▶ _Work request_:
Every line of the listing should be retyped exactly, but none of the pictures should be.
···
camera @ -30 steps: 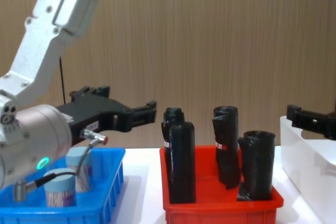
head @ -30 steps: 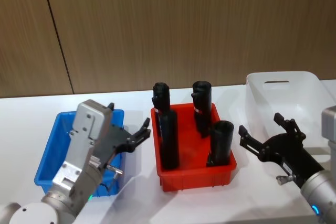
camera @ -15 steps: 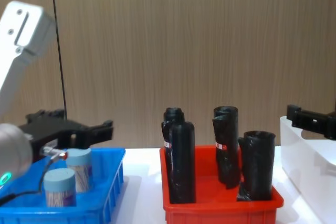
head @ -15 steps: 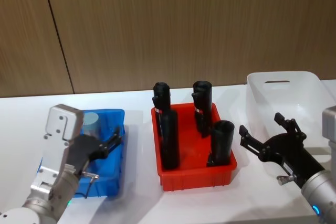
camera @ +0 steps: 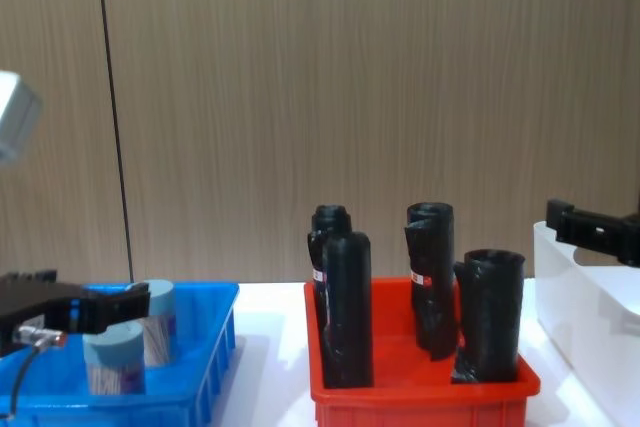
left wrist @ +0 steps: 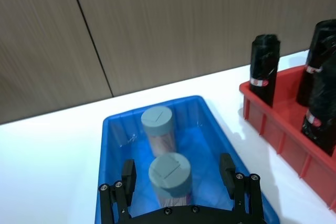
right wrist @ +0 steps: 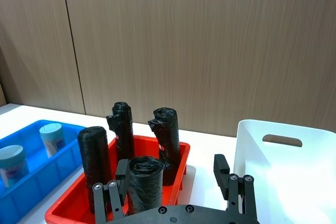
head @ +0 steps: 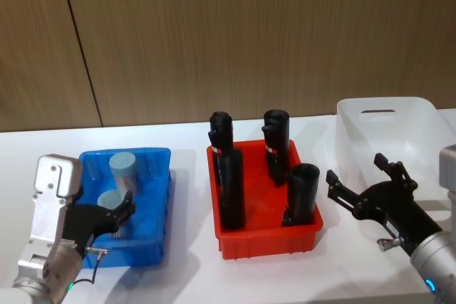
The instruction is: Pick the cotton swabs from the blue box and place them into the white box.
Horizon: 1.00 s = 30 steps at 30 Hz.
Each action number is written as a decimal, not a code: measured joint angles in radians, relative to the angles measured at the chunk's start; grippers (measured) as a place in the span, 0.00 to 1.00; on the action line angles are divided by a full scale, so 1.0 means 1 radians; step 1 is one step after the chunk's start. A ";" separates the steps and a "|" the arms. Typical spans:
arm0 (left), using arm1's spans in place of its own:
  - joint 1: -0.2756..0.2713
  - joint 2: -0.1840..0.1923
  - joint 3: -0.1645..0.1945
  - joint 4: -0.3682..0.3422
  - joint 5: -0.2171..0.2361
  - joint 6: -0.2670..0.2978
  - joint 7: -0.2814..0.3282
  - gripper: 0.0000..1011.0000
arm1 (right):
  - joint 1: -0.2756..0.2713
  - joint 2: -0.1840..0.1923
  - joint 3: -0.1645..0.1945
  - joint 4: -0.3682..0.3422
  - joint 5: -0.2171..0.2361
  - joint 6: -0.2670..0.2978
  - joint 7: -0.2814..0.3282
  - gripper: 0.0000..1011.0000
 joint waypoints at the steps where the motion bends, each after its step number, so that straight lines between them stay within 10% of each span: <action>1: 0.000 0.000 0.000 0.000 0.000 0.000 0.000 0.99 | 0.000 0.000 0.000 0.000 0.000 0.000 0.000 0.99; 30: -0.129 -0.050 -0.039 0.241 -0.064 0.037 -0.154 0.99 | 0.000 0.000 0.000 0.000 0.000 0.000 0.000 0.99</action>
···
▶ _Answer to this exercise_:
camera @ -30 steps: 
head @ -30 steps: 
camera @ -15 steps: 
head @ -15 steps: 
camera @ +0 steps: 
left wrist @ +0 steps: 
right wrist @ +0 steps: 
head @ +0 steps: 
The instruction is: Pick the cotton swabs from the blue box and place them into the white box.
Horizon: 1.00 s = 30 steps at 30 Hz.
Each action number is written as a decimal, not a code: measured joint angles in radians, relative to the angles measured at the chunk's start; grippers (measured) as a place in the span, 0.00 to 1.00; on the action line angles are divided by a full scale, so 1.0 means 1 radians; step 1 is one step after the chunk's start. A ";" separates the steps and a "|" the arms. Typical spans:
arm0 (left), using arm1's spans in place of its own:
  - joint 1: -0.2756..0.2713
  - joint 2: -0.1840..0.1923
  - joint 3: -0.1645..0.1945
  - joint 4: -0.3682..0.3422
  - joint 5: -0.2171..0.2361
  - joint 6: -0.2670..0.2978
  - joint 7: -0.2814..0.3282
  - gripper: 0.0000..1011.0000
arm1 (right):
  - joint 1: -0.2756..0.2713
  - joint 2: -0.1840..0.1923
  - joint 3: -0.1645..0.1945
  - joint 4: -0.3682..0.3422
  - joint 5: -0.2171..0.2361
  - joint 6: -0.2670..0.2978
  - joint 7: -0.2814..0.3282
  - gripper: 0.0000..1011.0000
 joint waypoints at the steps where the motion bends, each after its step number, so that straight lines between them stay within 10% of each span: <action>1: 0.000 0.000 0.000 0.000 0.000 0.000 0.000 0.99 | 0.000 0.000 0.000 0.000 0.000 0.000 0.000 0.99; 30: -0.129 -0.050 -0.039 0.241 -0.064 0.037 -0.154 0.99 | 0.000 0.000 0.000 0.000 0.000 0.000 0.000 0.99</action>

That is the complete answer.